On May 9 Kranjac personally appealed to the National Right to Life committee about rescinding their endorsement for Spadea, namely due to Spadea not backing the 20-Week Pain Capable Bill. He also said “President Trump fought hard to overturn Roe vs. Wade,” and that “He empowered the States with the ability to finally start building cultures of life and we’re not going to squander that opportunity.” During the May 13 filing, Kranjac reported that he had only raised $103,608 for his bid for governor, with $5,800 from his own finances, and $20,000 from his law firm, and only had $31,365 in cash-on-hand. Despite his endorsement, neither Gingrich, nor any Gingrich-backed PACs, have donated to his campaign. Shortly after Kranjac announced that he would be personally reaching out to Trump about endorsing him, although Trump already endorsed Ciattarelli on the 12th. Spadea's campaign nearly collapsed following Ciattarelli's endorsement by Trump, with Kranjac making a concerted effort to pick up Spadea's die-hard "MAGA-aligned conservatives."

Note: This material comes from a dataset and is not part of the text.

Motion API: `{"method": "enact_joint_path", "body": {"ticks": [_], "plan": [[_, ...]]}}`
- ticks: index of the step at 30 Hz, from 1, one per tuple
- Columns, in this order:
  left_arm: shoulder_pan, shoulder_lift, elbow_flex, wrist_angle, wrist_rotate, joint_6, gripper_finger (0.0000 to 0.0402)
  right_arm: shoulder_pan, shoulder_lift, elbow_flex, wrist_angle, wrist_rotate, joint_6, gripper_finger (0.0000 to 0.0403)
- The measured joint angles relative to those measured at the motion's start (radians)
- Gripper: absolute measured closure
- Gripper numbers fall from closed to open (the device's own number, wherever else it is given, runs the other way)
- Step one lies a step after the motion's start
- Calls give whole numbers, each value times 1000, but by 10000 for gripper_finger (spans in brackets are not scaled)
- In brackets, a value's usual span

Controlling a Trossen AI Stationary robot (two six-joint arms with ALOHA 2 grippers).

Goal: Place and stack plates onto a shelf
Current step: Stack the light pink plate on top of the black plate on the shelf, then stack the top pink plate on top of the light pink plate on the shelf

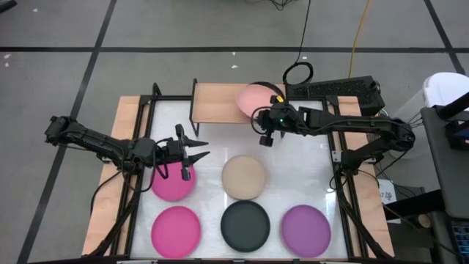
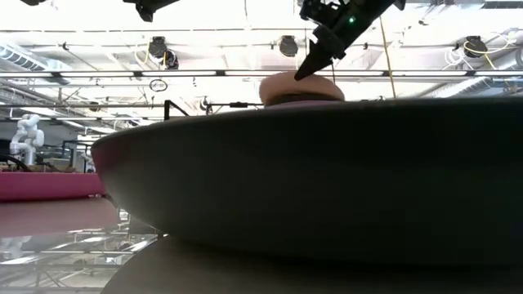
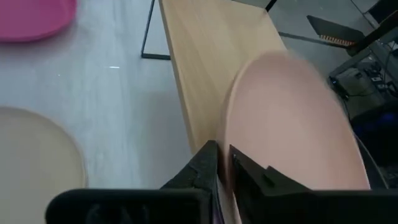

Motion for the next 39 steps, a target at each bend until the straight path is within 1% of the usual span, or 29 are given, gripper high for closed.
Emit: {"method": "enact_joint_path", "body": {"ticks": [3, 9, 11, 15, 18, 20, 22, 25, 28, 32, 34, 36, 39], "plan": [[0, 0, 0, -1, 0, 0, 257, -1, 0, 0, -5, 5, 0, 363], [0, 0, 0, -1, 0, -1, 257, -12, 0, 0, -36, 76, 6, 342], [0, 0, 0, -6, 0, -8, 257, -12, -3, 0, -41, 82, 5, 337], [0, 0, 1, -50, 0, -84, 257, 18, -51, -1, -40, 75, 49, 335], [0, 14, 1, -102, -6, -116, 257, 69, -117, -2, -59, 51, 73, 335], [0, 21, 4, -140, -27, -121, 257, 111, -167, -1, -50, 51, 104, 335], [0, 35, 32, -213, -44, -144, 257, 157, -210, -1, -40, 51, 136, 335], [0, 64, 93, -384, -50, -218, 257, 231, -253, -7, -8, 50, 177, 335], [0, 111, 160, -569, -51, -301, 257, 298, -272, -38, 38, 43, 180, 335], [0, 187, 220, -801, -48, -372, 257, 356, -277, -95, 88, -3, 183, 335], [6, 223, 240, -894, -13, -416, 257, 382, -277, -132, 117, -5, 189, 335], [15, 248, 251, -976, 51, -493, 257, 399, -277, -171, 151, -3, 189, 335], [20, 287, 254, -1052, 131, -616, 257, 413, -277, -232, 221, -2, 189, 335]]}}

Kranjac ultimately came in fourth place with 2.7% of the vote in the primary, or 12,530 votes behind Bramnick, Spadea, and the winner Ciattarelli, but above Barbera.

==Personal life==
Kranjac serves on the Boards of the Lavelle Fund For the Blind, Alliance of Guardian Angels and the Institute of Human Ecology of Catholic University. In March 2022 Kranjac joined the board of The Institute of World Politics.

At the time of the announcement of his gubernatorial campaign, Kranjac was married and had three adult children.